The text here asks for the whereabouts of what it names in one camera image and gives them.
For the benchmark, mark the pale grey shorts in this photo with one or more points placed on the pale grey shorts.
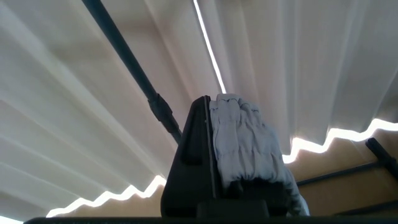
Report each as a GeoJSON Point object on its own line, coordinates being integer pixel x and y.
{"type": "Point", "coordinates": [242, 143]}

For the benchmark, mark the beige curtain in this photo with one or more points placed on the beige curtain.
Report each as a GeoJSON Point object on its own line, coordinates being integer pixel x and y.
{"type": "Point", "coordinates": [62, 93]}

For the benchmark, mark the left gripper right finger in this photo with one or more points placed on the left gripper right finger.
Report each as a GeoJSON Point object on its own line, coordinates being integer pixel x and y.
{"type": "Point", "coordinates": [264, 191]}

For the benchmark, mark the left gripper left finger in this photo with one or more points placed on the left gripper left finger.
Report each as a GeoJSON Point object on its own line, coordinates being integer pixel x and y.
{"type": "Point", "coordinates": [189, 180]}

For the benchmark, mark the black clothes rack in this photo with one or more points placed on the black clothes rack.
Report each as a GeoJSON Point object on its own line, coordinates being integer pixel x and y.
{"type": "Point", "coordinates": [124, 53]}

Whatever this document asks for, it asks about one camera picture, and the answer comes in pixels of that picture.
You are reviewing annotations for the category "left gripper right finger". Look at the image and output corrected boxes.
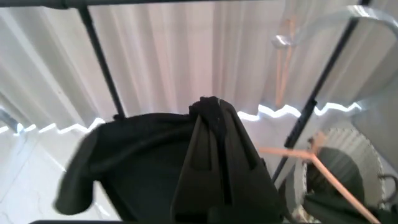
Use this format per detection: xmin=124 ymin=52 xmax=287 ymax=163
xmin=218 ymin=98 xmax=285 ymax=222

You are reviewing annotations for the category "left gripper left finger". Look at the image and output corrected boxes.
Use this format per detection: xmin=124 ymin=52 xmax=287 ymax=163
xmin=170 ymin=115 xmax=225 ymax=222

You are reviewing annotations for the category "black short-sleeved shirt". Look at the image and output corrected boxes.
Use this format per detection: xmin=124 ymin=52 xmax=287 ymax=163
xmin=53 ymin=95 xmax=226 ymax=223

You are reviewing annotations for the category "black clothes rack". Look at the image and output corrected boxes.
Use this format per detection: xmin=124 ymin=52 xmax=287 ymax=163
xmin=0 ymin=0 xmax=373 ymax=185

▶ [DIRECTIONS]:
Where a line of the records has the string "asks", copy that line.

▶ [EXERCISE SOLUTION]:
The text here asks for the whereabouts of what it names in one camera image and gives them.
Whatever this document asks for, it asks about one camera picture, and the answer comes in pixels of that picture.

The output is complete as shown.